HOW TO COMPLETE THIS TASK: Take the data below and copy exactly the lines starting at the one with "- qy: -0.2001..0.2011" and finishing at the one with "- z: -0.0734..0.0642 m", both included.

[Collected data]

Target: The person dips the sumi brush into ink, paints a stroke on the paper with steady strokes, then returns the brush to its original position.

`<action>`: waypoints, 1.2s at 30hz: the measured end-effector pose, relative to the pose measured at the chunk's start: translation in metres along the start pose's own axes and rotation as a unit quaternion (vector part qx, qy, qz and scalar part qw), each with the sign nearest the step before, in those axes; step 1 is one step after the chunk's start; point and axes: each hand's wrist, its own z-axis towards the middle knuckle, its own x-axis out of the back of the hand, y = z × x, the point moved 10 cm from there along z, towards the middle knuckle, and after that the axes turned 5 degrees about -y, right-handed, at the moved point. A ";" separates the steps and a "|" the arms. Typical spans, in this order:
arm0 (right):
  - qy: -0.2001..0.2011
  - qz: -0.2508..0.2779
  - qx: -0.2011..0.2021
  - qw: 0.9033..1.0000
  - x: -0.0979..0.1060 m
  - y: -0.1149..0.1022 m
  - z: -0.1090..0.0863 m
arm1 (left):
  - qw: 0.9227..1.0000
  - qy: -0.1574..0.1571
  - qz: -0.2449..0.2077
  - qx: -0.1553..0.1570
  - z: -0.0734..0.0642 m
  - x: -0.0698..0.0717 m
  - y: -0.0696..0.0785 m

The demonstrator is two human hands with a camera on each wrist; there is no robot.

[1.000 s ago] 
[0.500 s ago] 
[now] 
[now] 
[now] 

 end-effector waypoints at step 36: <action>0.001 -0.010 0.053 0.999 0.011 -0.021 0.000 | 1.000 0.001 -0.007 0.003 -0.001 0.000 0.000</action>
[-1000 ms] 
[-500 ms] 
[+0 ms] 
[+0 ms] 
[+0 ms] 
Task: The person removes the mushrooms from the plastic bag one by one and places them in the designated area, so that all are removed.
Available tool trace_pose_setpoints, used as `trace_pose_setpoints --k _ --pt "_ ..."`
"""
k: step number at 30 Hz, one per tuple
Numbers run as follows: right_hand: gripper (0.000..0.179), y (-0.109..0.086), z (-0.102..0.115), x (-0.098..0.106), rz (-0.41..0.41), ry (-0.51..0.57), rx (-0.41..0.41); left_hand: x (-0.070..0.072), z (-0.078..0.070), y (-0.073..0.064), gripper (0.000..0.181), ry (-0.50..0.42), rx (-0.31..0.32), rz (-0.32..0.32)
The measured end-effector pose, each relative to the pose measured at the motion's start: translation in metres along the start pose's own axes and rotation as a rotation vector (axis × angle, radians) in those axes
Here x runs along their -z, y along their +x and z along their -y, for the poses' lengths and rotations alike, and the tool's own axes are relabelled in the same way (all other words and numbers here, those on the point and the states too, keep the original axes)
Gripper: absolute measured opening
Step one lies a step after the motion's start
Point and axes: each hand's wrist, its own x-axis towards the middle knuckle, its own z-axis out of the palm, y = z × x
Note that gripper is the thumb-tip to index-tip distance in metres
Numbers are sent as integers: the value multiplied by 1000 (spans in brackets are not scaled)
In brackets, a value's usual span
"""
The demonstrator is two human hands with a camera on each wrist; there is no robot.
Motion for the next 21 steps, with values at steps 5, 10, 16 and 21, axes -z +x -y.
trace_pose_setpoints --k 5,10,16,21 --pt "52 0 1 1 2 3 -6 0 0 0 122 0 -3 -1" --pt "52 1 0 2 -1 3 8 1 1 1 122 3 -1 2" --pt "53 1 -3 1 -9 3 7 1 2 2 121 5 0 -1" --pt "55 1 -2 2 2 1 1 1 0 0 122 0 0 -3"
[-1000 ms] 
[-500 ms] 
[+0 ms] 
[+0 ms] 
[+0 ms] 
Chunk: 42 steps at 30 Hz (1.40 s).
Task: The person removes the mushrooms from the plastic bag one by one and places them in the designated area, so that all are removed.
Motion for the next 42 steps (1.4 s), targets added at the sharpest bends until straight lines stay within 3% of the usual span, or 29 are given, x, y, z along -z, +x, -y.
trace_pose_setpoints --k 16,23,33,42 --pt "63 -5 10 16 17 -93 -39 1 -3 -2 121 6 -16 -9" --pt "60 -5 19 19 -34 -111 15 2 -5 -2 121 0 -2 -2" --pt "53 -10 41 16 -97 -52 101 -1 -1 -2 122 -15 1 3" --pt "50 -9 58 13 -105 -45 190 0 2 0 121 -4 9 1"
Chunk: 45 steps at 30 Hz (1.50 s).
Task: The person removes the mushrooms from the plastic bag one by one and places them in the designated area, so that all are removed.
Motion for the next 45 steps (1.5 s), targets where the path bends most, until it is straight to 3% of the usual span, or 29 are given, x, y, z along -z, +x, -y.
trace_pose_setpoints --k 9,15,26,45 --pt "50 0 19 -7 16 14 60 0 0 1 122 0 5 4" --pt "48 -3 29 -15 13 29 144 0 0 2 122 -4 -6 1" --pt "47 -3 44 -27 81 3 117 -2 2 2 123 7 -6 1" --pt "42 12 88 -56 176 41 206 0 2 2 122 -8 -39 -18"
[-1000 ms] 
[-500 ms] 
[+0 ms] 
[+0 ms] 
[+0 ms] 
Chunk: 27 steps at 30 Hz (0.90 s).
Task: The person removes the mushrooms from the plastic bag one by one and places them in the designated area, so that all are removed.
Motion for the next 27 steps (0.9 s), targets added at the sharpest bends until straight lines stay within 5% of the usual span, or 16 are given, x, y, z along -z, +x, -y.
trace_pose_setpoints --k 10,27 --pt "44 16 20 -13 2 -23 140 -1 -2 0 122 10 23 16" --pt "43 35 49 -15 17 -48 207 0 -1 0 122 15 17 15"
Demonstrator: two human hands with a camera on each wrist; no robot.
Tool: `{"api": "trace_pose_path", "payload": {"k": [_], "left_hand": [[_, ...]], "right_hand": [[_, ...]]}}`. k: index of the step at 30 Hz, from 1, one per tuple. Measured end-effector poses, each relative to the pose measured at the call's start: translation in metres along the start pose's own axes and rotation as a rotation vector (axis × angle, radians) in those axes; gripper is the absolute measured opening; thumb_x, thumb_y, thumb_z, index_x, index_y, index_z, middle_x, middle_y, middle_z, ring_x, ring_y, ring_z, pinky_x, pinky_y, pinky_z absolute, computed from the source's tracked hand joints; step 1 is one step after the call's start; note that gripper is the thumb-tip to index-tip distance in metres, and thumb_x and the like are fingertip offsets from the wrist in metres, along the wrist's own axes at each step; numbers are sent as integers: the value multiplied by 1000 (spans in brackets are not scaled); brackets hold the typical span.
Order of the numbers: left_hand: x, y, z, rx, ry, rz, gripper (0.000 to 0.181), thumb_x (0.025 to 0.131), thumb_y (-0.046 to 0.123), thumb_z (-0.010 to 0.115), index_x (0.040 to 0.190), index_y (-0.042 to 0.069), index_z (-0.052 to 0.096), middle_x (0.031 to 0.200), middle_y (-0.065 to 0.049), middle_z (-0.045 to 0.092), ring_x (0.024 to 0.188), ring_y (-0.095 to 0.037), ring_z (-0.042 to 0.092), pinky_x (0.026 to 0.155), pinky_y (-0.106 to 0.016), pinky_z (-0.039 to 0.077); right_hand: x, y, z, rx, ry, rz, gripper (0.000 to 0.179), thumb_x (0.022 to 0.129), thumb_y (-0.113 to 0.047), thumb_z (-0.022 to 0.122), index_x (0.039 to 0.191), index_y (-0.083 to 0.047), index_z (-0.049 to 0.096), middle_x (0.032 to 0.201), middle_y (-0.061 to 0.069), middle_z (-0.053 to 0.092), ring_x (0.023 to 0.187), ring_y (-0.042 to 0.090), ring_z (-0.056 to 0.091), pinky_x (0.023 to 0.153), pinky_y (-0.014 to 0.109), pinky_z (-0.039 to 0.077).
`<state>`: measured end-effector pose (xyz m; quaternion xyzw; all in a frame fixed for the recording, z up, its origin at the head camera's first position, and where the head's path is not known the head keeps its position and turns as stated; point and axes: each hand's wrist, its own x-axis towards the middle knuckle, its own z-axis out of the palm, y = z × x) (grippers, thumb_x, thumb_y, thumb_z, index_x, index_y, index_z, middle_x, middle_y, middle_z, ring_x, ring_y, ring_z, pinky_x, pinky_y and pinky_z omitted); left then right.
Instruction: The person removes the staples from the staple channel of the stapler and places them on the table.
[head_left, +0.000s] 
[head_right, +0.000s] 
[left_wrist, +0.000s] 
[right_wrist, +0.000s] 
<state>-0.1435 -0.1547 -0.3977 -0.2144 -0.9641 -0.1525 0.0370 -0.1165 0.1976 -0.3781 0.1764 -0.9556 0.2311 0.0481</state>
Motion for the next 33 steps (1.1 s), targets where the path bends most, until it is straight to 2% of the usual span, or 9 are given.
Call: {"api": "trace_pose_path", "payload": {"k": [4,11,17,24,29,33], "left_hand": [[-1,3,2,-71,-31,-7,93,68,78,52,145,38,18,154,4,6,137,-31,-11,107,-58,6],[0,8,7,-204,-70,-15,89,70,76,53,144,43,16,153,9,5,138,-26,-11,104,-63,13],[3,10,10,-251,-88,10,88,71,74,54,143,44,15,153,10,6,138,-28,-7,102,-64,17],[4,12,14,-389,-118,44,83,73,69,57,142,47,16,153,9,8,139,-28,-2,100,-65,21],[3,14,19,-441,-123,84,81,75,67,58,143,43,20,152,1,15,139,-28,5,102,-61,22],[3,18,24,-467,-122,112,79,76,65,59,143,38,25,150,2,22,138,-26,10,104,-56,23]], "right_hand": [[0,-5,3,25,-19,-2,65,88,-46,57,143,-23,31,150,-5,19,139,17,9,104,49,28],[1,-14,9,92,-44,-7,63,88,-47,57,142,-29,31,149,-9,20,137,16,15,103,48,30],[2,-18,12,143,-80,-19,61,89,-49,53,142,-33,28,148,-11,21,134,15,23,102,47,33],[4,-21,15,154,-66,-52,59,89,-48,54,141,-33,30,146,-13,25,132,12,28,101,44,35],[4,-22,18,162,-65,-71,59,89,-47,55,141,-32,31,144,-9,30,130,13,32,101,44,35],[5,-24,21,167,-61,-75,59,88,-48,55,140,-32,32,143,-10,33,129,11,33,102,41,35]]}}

RESPONSE BOX:
  - qy: -0.2001..0.2011
  - qz: -0.2508..0.2779
  - qx: -0.2011..0.2021
  - qw: 0.9033..1.0000
  - x: -0.0979..0.1060 m
  - y: -0.1149..0.1022 m
  - z: -0.1090..0.0863 m
arm1 (left):
  - qw: 0.9227..1.0000
  - qy: -0.1574..0.1571
  - qz: -0.2449..0.2077
  - qx: -0.1553..0.1570
  - z: -0.0734..0.0642 m

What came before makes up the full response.